**GIVEN DATA:**
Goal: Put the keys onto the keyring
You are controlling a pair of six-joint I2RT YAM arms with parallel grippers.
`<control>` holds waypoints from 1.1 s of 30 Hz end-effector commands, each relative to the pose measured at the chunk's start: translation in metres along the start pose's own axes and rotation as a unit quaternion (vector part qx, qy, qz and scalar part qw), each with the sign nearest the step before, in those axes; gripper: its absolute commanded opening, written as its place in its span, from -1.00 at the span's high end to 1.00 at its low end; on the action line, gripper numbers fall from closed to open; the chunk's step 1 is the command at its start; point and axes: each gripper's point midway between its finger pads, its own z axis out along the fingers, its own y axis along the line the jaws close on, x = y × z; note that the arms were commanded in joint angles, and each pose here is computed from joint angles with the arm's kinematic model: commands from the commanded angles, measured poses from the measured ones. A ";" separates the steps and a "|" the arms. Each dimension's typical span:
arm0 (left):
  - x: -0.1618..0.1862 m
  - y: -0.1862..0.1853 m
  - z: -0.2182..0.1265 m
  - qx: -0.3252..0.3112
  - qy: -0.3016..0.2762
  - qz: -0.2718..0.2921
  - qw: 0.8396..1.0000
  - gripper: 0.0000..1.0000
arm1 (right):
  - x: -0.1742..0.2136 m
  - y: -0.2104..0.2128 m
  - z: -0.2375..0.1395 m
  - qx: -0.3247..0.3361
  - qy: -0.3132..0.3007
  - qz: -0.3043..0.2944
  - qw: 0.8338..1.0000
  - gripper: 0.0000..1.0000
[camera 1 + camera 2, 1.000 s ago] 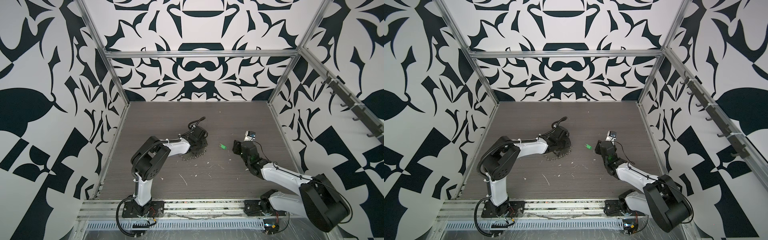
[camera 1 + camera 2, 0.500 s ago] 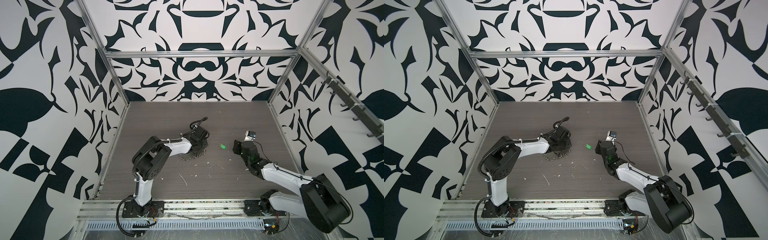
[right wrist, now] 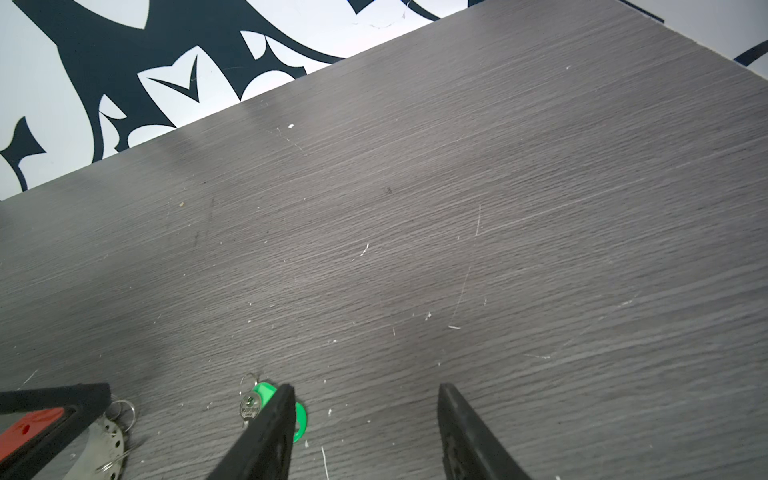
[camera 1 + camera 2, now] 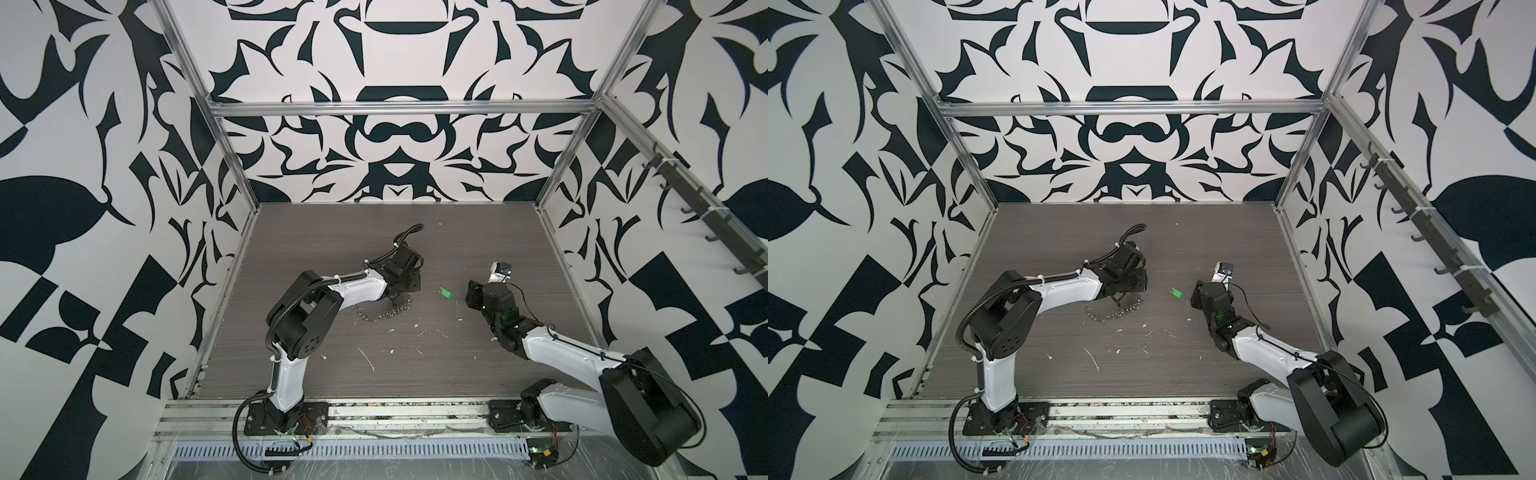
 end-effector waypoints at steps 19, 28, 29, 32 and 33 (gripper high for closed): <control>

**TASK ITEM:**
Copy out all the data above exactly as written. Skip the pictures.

**ANSWER SECTION:**
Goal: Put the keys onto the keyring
You are controlling a pair of six-joint I2RT YAM arms with parallel grippers.
`<control>` holds waypoints from 1.1 s of 30 Hz end-effector commands, each relative to the pose measured at the chunk's start: translation in metres along the start pose's own axes and rotation as a unit quaternion (vector part qx, qy, qz and scalar part qw), each with the sign nearest the step before, in those axes; gripper: its absolute commanded opening, written as its place in its span, from -1.00 at the span's high end to 1.00 at its low end; on the action line, gripper numbers fall from closed to open; the chunk's step 1 is the command at its start; point and axes: each gripper's point midway between its finger pads, its own z axis out along the fingers, its own y axis along the line the jaws close on, x = y × z; note that the arms were commanded in joint angles, and each pose here is computed from joint angles with the arm's kinematic model: commands from the commanded angles, measured poses from the measured ones. A ";" separates the steps and a "|" the arms. Each dimension's typical span:
arm0 (left):
  - x: -0.1618..0.1862 m
  - y: -0.1862..0.1853 m
  - z: -0.2182..0.1265 m
  - qx: -0.3252..0.3112
  - qy: -0.3016..0.2762
  - qz: -0.2718..0.2921
  - qw: 0.8396..1.0000
  - gripper: 0.0000..1.0000
arm1 (right):
  - x: -0.1742..0.2136 m
  - y: -0.2104..0.2128 m
  - z: -0.2375..0.1395 m
  - qx: -0.3247..0.3361
  - qy: -0.3132..0.3007
  - qz: -0.3043..0.2944
  - qw: 0.8338..1.0000
  - gripper: 0.0000..1.0000
[camera 1 + camera 2, 1.000 s ago] 
[camera 1 + camera 2, 0.500 s ago] 
[right wrist, now] 
[camera 1 + camera 2, now] 
 end-effector waypoints at steps 19, 28, 29, 32 and 33 (gripper high for closed): <control>

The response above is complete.